Young athletes are often the center of attention around the topic of concussions. Nowhere is this more prevalent than the world of football, where recent research—and a Hollywood movie—are elevating the discussion.

While solutions are still being debated, scientists like those at the Medical College of Wisconsin in Milwaukee are studying the physiological effects of concussions on the brain. The initial results of one study, presented at the annual meeting of the Radiological Society of North America, have found signs of reduced blood flow in the brains of young football players who have suffered concussions.

The preliminary study took a look at 18 athletes who had recently suffered concussions. Using an advanced MRI, researchers scanned each athlete one day after injury and again one week after injury.

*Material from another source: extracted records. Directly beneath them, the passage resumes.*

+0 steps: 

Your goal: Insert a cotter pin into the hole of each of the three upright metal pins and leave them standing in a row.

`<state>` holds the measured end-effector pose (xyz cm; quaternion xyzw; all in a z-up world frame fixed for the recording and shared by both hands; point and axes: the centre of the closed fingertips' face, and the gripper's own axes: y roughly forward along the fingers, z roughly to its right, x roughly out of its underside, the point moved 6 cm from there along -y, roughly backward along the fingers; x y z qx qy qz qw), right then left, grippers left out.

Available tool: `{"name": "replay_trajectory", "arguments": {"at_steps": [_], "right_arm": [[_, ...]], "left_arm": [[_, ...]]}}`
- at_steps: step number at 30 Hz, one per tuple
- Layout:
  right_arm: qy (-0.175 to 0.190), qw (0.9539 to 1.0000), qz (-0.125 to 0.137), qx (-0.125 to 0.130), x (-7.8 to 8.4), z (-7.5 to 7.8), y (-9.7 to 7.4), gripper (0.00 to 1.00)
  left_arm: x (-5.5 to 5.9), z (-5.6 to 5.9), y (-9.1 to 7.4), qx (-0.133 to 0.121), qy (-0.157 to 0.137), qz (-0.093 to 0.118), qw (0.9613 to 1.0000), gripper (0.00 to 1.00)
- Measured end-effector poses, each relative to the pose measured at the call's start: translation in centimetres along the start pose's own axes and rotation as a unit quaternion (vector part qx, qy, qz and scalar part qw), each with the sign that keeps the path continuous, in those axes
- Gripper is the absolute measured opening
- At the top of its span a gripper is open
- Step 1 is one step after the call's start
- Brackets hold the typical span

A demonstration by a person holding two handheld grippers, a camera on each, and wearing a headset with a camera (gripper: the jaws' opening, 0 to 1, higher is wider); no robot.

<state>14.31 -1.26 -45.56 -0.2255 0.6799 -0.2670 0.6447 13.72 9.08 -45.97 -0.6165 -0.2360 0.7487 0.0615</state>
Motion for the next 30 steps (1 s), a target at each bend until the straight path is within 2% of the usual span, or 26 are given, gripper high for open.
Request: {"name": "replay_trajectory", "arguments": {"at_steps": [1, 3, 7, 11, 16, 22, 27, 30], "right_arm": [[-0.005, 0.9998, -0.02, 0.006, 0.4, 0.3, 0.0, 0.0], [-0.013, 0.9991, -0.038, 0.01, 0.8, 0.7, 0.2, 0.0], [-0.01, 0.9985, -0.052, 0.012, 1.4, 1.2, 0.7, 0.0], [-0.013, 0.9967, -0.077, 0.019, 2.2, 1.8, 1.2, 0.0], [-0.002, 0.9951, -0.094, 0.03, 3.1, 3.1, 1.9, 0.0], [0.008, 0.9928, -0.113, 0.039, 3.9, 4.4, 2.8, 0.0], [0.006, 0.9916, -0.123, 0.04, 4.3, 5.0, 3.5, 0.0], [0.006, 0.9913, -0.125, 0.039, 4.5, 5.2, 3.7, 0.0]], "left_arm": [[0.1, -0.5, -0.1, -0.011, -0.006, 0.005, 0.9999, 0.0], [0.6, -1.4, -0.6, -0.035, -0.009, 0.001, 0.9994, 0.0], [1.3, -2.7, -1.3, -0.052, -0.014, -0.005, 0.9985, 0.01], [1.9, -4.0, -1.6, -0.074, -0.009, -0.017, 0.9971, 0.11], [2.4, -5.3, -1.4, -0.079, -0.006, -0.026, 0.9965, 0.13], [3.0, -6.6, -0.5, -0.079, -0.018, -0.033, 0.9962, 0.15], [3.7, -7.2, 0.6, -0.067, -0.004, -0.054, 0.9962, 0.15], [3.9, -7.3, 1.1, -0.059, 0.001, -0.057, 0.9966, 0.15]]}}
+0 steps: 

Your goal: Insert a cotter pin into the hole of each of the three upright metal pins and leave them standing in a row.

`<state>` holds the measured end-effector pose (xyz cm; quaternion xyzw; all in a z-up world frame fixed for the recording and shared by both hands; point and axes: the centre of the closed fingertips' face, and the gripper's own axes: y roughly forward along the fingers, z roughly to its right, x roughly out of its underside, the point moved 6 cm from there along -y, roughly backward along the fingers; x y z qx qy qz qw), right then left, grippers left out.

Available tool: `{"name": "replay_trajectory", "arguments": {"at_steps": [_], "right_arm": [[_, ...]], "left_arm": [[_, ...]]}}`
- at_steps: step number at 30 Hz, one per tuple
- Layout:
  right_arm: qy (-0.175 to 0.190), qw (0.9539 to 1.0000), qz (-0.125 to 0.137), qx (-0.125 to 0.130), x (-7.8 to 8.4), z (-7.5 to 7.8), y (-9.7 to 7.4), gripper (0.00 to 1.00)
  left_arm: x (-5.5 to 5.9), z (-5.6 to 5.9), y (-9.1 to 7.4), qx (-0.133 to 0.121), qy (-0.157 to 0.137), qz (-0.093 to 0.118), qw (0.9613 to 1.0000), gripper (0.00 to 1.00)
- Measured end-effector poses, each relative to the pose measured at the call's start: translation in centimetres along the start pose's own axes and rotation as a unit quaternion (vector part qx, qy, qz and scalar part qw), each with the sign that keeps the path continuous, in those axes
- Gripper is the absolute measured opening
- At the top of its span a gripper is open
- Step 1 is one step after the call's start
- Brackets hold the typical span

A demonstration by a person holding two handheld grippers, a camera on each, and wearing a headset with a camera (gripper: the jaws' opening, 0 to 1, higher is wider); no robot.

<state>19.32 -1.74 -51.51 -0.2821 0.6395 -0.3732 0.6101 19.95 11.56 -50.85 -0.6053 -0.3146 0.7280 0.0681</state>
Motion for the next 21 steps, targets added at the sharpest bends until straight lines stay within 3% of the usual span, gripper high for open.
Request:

By the second evaluation, the athletes’ physical symptoms such as nausea, dizziness and confusion had already subsided, but the amount of blood flow in their brains had declined. No change in blood flow was seen in a control group of 19 uninjured players.

Although the findings were significant, researchers are unable to draw conclusions due to the small sample size of the study and not yet understanding the implications of the results. They’re also not sure how long the decreased blood flow lasts.

Additional research is needed to determine whether or not the advanced MRI technique in the study could be used to more accurately diagnose concussion recovery. Ideally, researchers hope to discover an “objective biological marker” to determine a recovery timeline.

“We don’t have enough data to tell parents or doctors what to do at this point,” Dr. Yang Wang, the leader of the study, said.

According to Wang, doctors currently rely on imprecise details, such as self-reported symptoms from patients, in order to clear athletes to return to the playing field. This can be an issue with young athletes who do not fully understand the implications of the diagnosis and may hide symptoms to return to play sooner.

According to the U.S. Centers for Disease Control and Prevention, more than 248,000 children and teenagers in the United States visit the emergency room each year due to concussions.